A busy summer is wrapping up for 20 volunteers of the Youth Conservation Corps on the Buffalo National River in Arkansas. The teens helped staff with numerous projects to protect and maintain the river and park. The YCC was created in 1970 as a summer work program to introduce young Americans to conservation opportunities on the nation’s public lands.
Buffalo National River employs local teens each summer to participate in the program to restore, rehabilitate, and repair the natural, cultural, and historical resources within the park. While the program provides local youth the opportunity to contribute to the upkeep of the park, it also allows them the chance to interact with staff who perform a wide variety of jobs within the park.
“Daily interaction with park personnel is very important because it allows the young men and women to obtain insight into the challenges and opportunities associated with managing a national park,” said Superintendent Kevin Cheri. “The experience also introduces them to potential jobs within the National Park Service that may capture their interests.”

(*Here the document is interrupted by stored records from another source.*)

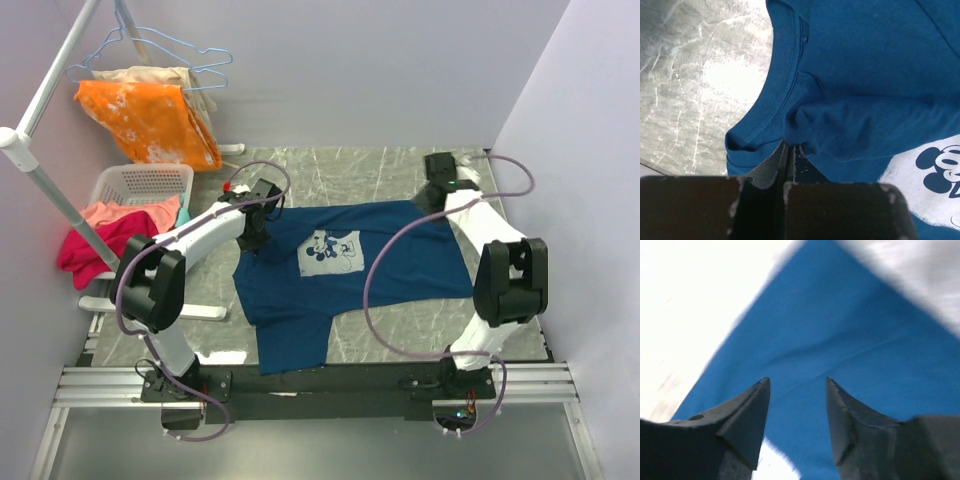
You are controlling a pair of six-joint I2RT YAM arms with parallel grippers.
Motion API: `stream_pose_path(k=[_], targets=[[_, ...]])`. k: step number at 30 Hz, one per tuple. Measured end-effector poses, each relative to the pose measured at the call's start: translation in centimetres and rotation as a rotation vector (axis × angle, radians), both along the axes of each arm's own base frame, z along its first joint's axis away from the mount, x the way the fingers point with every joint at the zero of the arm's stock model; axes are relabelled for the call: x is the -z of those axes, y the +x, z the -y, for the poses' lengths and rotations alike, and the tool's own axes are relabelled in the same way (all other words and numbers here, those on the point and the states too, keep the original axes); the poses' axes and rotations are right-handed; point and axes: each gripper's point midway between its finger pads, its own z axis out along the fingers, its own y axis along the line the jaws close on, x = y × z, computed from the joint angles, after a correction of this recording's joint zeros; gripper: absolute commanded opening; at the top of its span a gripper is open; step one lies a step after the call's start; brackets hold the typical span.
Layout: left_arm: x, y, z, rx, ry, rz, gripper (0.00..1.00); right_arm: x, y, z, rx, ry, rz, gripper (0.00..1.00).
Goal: Fold and stack the t-shirts
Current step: Fold the tshirt
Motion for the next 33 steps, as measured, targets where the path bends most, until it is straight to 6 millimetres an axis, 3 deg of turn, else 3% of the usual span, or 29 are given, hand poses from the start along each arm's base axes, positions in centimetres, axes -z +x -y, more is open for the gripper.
stream_pose_path(k=[3,5,14,19,25,33], targets=[[-0.3,0.3,0.2,0.004,-0.006,0.009,0.01,-2.0,0.9,-5.8,-0.166,0.045,0.079,0.47],[-1.0,0.8,0.5,0.006,-0.016,0.027,0.01,-2.3,1.2,-9.3,-0.263,0.096,0.107,0.45],[-5.4,4.1,2.3,0.025,-0.078,0.150,0.01,0.3,0.0,-21.8,-0.598,0.353,0.093,0.39],[-6.6,4.9,3.0,0.046,-0.101,0.178,0.01,-0.1,-1.1,-27.9,-0.756,0.535,0.123,0.36],[-8.0,6.7,4.0,0.067,-0.122,0.235,0.01,-0.4,-1.9,-31.6,-0.866,0.674,0.144,0.34],[-5.8,8.6,4.7,0.075,-0.091,0.214,0.01,1.4,-3.3,-34.5,-0.946,0.714,0.075,0.33]])
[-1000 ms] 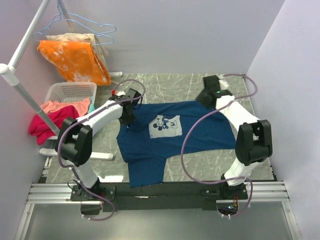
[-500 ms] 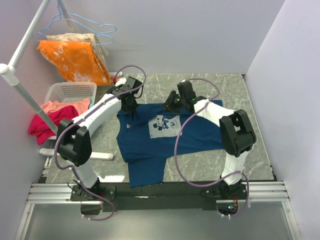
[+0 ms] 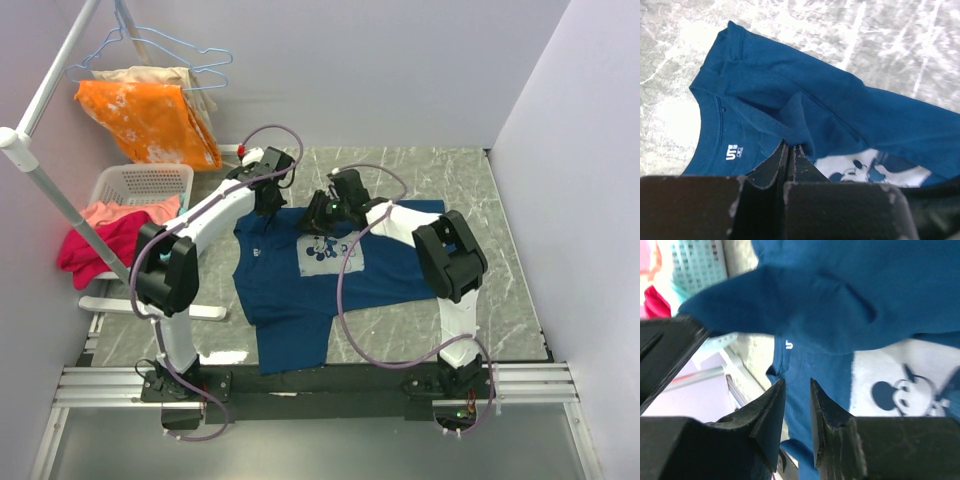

This year, the participants performed a number of important tasks. The Upper District crew brushed - sapling, small tree, and bush removal - from Mill Creek Trail, Pruitt to Ozark Trail, and Lost Valley Trail. The Middle District crew brushed Sod Collier Trail, South Maumee to Spring Creek Trail, and Spring Creek to highway 14 bridge. The Lower District crew completed repairs on the Indian Rockhouse Trail, brushed the access trail at Cow Creek to the cross, the Lost Valley Trail, Christy Cemetery, and Spring Creek Trail. They also mowed and cleaned Christy Cemetery and cleaned fire rings, grounds, and restrooms at Buffalo Point. All three crews took part in cleaning and brushing around historic Boxley Mill.
Cheri added, “the involvement of local youth is an essential component in building stewardship for the park and a solid work ethic.”